Wednesday, July 4, 2007

High Speed Internet - go figure! (a patriotic screed)

I can't imagine what God operates this way, but I live in the middle of nowhere (I had to pause for a bear to get off the road just up from my house the other day), and had pretty much written off the internet as anything interesting for me. I did start this blogging thing just in case the internet was still interesting to anyone else, and to see if I could develop any discipline about writing. Then I caught the telephone line guy the other day and jokingly asked him when he would bring DSL my way. To my amazment, that 's what he said he was doing. So now I know that the internet is not qualitatively different with speed. It's a totally different thing!

Google Earth, and Live Search (3D) make me feel like living on earth has actually changed, once again without anyone letting me know! I'm a network guy for a living, but am always too busy to play on the worksite, and frankly HAD NO IDEA. Truly (I admit with some shame)!

There are really two pieces to this. One, I can sit in the same chair where I read, and don't have to gear up (bifocals also work better with a laptop actually on the lap). Two, I can poke around. Cool!

I'm still not so sure that I can bother with the formating or photos or anything. Just the words, Ma'am.

So, now what do I want to say? Let's try this: Pornography on the internet could almost ruin lovemaking. And it gets boring really quick. I know I should have my hormones checked or something, and trust me, I'm not without response. But Google earth is way so much more interesting.

The whole porn thing raises the whole what is love anyhow thing, which raises something about the difficulty of the level of trust required for love, and the place of sex in there. Sacramental pledges can easily be posed as the necessary condition for "true" love, as much as it is easy to see the poseurs (of love) as so many abused and love-traumatized victims. But has anyone out there seen Short Bus? It can certainly cure the over-moralizing of sex, which for Chrissakes needs to be cured.

But I think that's what I was trying to get at regarding Gore. Researchers say that, just for example, Ritalin may be appropriate for, let's say for the sake of argument, 45% of ADHD kids, and maybe that's 2% of all kids. But sales figures show that 20% of all kids are on Ritalin. You go to each of the doctors, and they have a good and prudent and conserative reason to prescribe the drug, but then you have the numbers.

Or even better, take a look at the babes driving the really expensive SUVs. This is not a scientific sampling, but I defy anyone to gainsay the obvious. Now you investigate the protestations of truelove among the well-heeled, and I daresay you find the Ritalin story.

Now, I know for a damn fact that these relations are just prostitution on a grander scale. I learned that from my sociology class in high school. I also know that the narrative script for true love becomes the more likely the more health wealth and beauty one has at ones disposal. In the middle, it seems likely that real honest to goodness Hollywood style true love is rare indeed. And given that we all know that, why not go for the gold?

So, let's be real about Al Gore. He's very rich and very pleased with himself. And have you ever driven by that section of Nashville's tony outskirts? You have to want to live there (I honestly wouldn't). He's not going to save the world, but I am willing to say that he would be a whole hell of a lot better than the cynical overdrive in the other direction we've gotten from his opposition.

Speaking of narratives, it's a wonder how few have picked up on the Al Qaeda as The Federation against us as The Empire script. It seems certain that the self-bombers have. But that's an American narrative. Shouldn't we own it? How did we end up as the evil empire up against religious nutcakes obsessed with sex paranoia?

So, speaking of Sicko, it becomes hard not to argue -- to argue against -- the construction whereby these United States of America have lost democracy even as we pander it to the world.
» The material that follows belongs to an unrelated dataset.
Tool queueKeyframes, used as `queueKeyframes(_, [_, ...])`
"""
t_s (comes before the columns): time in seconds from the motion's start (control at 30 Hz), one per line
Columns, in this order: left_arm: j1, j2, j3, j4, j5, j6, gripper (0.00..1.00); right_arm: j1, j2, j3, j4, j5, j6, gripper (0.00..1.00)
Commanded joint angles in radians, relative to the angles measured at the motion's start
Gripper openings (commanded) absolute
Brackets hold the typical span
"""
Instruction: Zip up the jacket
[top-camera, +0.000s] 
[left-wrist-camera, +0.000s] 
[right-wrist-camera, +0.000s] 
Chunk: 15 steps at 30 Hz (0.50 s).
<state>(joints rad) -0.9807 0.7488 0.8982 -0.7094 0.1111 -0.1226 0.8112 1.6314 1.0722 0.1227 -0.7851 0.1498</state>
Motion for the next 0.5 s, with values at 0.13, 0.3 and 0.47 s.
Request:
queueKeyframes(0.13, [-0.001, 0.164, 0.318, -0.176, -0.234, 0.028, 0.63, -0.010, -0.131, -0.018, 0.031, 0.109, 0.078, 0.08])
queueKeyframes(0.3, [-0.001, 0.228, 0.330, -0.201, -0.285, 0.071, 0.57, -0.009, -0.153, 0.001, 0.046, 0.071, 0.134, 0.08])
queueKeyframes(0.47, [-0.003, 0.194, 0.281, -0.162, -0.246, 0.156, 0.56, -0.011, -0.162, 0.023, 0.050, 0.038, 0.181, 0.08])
One can become shrill inside the country, because sensible arguments so seldom get voiced. But there is Michael Moore to provide comfort -- not necessarily by his entertainment or polemics, but because he so simply demonstrates that not the whole world thinks the way we do. There's lots of company outside, which can see us better than ourselves.

Among a people so uninformed about politics, and so well informed about consumer choice, it has to be inevitable that our very beliefs are marketed to us, to the point where quite literally and with good conscience we vote against very selves. I guess the rest of the world sees this, and recognizes the threat of all that unmediated raw power for what it is. Concentrated in the hands of so few if not stupid, and if not maniacal, and if not even immoral, well certainly unsophisticated champions of the powers that be.
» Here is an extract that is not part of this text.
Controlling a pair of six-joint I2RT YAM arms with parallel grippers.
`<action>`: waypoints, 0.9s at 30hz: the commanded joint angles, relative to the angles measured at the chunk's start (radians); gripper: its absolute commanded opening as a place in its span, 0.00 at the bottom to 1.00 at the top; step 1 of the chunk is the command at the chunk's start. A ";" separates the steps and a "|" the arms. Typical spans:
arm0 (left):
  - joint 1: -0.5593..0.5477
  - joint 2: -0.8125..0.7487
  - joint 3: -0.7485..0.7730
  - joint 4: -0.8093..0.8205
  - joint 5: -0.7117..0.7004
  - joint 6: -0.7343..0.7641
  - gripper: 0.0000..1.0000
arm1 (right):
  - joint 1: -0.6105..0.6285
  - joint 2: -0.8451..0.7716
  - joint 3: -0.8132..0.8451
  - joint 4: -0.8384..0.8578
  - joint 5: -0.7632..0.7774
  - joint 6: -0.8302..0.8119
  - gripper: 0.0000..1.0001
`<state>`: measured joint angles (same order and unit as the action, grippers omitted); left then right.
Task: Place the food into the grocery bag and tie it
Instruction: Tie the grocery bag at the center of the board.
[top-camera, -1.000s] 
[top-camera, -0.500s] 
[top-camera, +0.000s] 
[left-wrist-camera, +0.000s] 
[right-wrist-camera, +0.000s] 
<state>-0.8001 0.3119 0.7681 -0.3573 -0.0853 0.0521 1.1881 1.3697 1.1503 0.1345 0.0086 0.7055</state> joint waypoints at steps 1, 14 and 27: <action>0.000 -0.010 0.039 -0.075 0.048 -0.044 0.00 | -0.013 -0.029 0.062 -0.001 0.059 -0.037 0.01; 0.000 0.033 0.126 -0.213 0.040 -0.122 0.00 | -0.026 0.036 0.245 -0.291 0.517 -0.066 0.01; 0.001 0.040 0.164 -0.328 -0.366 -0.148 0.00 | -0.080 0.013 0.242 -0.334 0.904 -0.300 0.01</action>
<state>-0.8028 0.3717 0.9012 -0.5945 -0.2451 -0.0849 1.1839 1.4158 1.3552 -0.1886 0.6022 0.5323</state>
There is a kind of inevitability to it all, well beyond notions of conspiracy. Just as, I hope, there is a kind of inevitability about it's collapse. If not from resource runout, then from what used to be seen clearly as internal contradictions. When our self interest stares us down in the form of blatant injustice, rampant disease, and educational burnout. We're not there yet, and the contradictions remain beyond the castle walls (The immigration debate is SO what it's all about), but Sicko certainly does hit the mark. And is therefore hopeful.

Hey, I'm writing on July 4!! (I do so always miss the obvious) So just as I believe in True Love, and just as I am certain that there is another culture of medicine apart from the predatory one now in ascendancy, and just as I have not become entirely cynical, so do I believe in this great Nation, and find myself a patriot of the very best sort. We, the people, will take back our country.